Like I say the DSM’s trash. Familiarise yourself with Kraepelin and Leonard.

I envy your clarity of view and respect your reference to the old greats like Kraepelin and Leonard.
I'm not saying the connections between symptoms that constitute recognized syndromes are incorrect. But I can't help thinking we are still far from certain. It is as if we have a vast tapestry in front of us and are able to see only certain spots on it (syndromes), with some fragments of patterns weaved from different palettes of colours from the spectrums of mood, cognition and behaviour. And we keep on trying to divine the whole tapestry by connecting and reconnecting those spots in different ways. Something which used to be thought of as unipolar depression with brief hypomanic episodes could now be bipolar 2, some ADHD cases may also be reclassified as bipolar 2, schizophrenia could be bipolar 1 with psychotic features, BPD+dysthymia could be bipolar 2.
I know it's not practical or accepted, bofore or now, but I still prefer to separate the visible threads of the pattern if that makes sense.
edit: having said all that, I love when you mention schizophrenia as premature dementia.

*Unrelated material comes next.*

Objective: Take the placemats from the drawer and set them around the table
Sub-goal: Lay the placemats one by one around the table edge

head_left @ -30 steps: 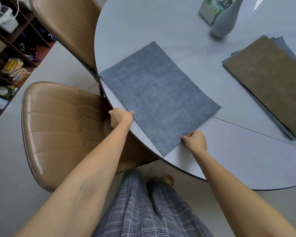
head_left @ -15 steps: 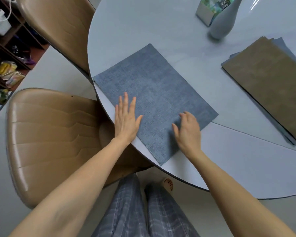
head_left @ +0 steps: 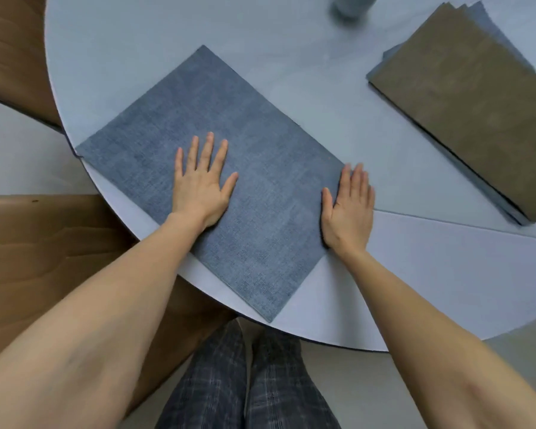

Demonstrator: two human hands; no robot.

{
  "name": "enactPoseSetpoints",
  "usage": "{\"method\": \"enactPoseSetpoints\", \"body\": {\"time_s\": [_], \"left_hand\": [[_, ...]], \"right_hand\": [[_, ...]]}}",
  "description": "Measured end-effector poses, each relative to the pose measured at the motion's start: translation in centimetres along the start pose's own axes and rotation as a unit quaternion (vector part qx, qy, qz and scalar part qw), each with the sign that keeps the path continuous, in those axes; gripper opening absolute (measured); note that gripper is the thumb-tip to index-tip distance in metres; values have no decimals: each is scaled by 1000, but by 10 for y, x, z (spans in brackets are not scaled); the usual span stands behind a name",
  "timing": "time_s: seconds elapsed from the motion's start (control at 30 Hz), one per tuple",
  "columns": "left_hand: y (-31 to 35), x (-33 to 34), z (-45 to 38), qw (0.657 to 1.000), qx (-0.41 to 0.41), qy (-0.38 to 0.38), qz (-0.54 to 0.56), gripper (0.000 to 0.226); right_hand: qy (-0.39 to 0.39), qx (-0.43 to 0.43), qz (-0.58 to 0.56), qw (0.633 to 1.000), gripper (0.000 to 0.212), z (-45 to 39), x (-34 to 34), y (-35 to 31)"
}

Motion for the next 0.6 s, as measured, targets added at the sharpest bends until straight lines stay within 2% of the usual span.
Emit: {"method": "enactPoseSetpoints", "body": {"time_s": [0.07,0.1,0.13,0.2,0.27,0.33,0.4,0.6], "left_hand": [[0,-11,-8,1000,-2,15,1,59],[1,-20,-15,999,4,35,6,55],[4,-28,-24,998,23,50,13,51],[19,-36,-43,992,103,61,28,53],[46,-31,-59,976,217,22,19,58],[64,-21,-78,963,268,-18,9,54],[66,-20,-108,970,244,-19,8,52],[14,-28,-165,995,101,11,21,58]], "right_hand": [[2,110,-7,994,66,-5,-7,19],[3,129,-8,992,67,-9,-9,11],[11,112,-15,994,68,-14,-11,-12],[11,0,-39,999,66,-22,-3,-83],[-15,-88,-42,995,64,-16,16,-141],[8,-83,-9,996,64,-12,27,-153],[36,-52,3,998,64,-11,28,-146],[40,-58,18,997,63,-12,30,-150]]}}
Point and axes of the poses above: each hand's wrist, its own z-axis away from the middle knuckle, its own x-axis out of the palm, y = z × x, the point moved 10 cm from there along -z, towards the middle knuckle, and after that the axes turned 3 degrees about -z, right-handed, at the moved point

Redway 16-04-2018 12:06 AM

Quote:

Originally Posted by Twosugars (Post 9957348)
I envy your clarity of view and respect your reference to the old greats like Kraepelin and Leonard.
I'm not saying the connections between symptoms that constitute recognized syndromes are incorrect. But I can't help thinking we are still far from certain. It is as if we have a vast tapestry in front of us and are able to see only certain spots on it (syndromes), with some fragments of patterns weaved from different palettes of colours from the spectrums of mood, cognition and behaviour. And we keep on trying to divine the whole tapestry by connecting and reconnecting those spots in different ways. Something which used to be thought of as unipolar depression with brief hypomanic episodes could now be bipolar 2, some ADHD cases may also be reclassified as bipolar 2, schizophrenia could be bipolar 1 with psychotic features, BPD+dysthymia could be bipolar 2.
I know it's not practical or accepted, bofore or now, but I still prefer to separate the visible threads of the pattern if that makes sense.
edit: having said all that, I love when you mention schizophrenia as premature dementia.

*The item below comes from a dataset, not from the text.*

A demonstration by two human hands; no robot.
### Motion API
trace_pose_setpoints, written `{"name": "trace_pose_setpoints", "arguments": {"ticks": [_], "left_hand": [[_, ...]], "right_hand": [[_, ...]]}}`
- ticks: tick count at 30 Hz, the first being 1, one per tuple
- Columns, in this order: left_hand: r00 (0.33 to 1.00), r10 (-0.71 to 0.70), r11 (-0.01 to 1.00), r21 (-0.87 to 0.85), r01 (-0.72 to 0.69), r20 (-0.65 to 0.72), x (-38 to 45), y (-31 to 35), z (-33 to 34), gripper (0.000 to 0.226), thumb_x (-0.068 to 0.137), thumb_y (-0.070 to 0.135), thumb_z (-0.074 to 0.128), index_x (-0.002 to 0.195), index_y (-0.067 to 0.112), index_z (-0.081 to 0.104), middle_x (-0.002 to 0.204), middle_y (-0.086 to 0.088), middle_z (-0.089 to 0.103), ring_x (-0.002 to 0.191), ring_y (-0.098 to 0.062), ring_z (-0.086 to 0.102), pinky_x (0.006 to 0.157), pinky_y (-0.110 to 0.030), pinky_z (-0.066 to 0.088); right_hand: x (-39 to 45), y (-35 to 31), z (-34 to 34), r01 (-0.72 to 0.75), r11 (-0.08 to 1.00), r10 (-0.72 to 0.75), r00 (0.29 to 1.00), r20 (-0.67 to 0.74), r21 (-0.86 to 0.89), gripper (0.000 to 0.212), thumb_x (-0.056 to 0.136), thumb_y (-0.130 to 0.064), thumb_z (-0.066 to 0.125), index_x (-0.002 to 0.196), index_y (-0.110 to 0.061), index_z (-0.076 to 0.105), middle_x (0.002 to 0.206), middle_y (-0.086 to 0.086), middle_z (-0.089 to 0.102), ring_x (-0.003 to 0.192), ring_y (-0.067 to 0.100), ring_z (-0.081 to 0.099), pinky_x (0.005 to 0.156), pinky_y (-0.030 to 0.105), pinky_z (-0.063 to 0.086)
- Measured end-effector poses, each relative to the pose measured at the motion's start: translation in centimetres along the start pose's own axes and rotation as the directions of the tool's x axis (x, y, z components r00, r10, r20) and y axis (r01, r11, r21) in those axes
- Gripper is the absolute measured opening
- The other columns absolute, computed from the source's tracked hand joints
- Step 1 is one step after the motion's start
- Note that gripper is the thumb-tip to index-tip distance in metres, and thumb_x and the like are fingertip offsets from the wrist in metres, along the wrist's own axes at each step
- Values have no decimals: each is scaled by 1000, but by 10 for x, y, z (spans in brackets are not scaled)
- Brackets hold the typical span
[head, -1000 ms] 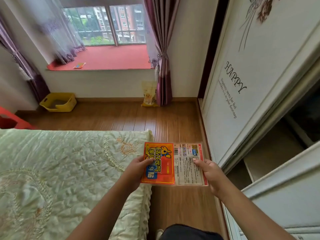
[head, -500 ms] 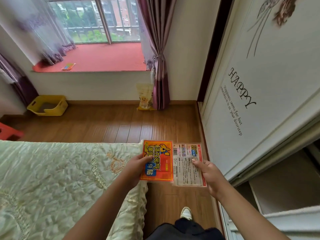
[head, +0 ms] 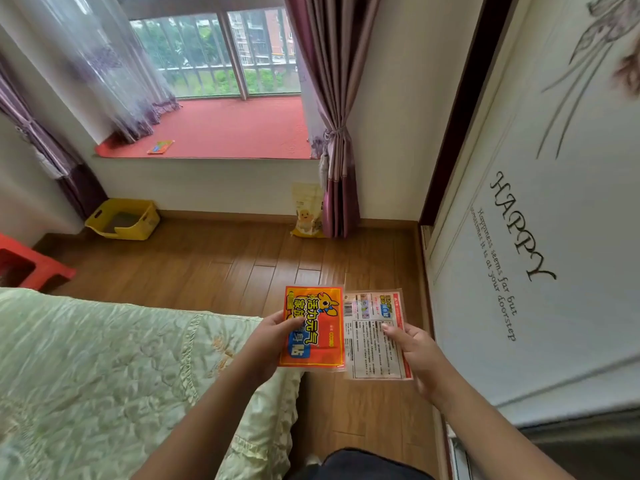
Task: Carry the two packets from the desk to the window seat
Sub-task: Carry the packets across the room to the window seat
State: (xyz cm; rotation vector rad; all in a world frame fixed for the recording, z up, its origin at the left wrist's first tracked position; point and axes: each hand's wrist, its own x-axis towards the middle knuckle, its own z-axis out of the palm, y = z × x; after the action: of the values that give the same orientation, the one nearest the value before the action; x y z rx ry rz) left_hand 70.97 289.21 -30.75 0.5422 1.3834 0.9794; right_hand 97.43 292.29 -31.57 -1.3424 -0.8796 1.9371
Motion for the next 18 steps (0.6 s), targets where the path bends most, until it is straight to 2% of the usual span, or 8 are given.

Mhm. I get what you're saying but borderline's borderline. Nothing like bipolar manic depression in spite of all the stereotypes.

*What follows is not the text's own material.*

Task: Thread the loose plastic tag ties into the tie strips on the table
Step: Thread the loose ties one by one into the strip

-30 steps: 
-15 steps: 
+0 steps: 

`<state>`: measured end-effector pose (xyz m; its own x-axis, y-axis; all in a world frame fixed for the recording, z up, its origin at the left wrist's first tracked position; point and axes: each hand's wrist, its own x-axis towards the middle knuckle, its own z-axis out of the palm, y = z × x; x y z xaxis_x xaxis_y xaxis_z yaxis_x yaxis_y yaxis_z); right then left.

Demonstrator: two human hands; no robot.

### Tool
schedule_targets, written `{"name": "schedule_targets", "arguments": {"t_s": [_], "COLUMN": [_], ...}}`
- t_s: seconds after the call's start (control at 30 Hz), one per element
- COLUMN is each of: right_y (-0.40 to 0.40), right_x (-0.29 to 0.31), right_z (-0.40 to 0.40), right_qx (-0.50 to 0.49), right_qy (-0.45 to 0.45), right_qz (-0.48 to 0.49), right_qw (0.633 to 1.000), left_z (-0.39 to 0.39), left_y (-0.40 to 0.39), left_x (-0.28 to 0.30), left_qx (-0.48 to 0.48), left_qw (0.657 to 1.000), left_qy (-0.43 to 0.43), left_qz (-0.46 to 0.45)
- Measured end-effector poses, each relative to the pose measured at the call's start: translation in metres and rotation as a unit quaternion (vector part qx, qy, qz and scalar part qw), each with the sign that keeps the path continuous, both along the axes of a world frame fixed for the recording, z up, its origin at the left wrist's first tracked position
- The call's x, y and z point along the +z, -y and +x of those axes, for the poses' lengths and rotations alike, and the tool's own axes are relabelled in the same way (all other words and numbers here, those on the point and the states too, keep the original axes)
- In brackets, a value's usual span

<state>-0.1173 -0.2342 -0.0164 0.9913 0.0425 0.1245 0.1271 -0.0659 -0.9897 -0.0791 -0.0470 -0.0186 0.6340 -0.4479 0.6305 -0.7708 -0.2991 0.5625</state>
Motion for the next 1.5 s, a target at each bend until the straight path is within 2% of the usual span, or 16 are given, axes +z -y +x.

Depression with even the slightest manic touch is on the manic-depressive spectrum. Some psychotic depressions are closed off by sharp boundaries but there's never any such thing as unipolar depression with "brief" hypomania. That's something that always points at bipolar no matter how brief the abnormal highs are. So long as there's potential for swinging to the other pole it's always bipolar. No matter how mild or brief the reversals are.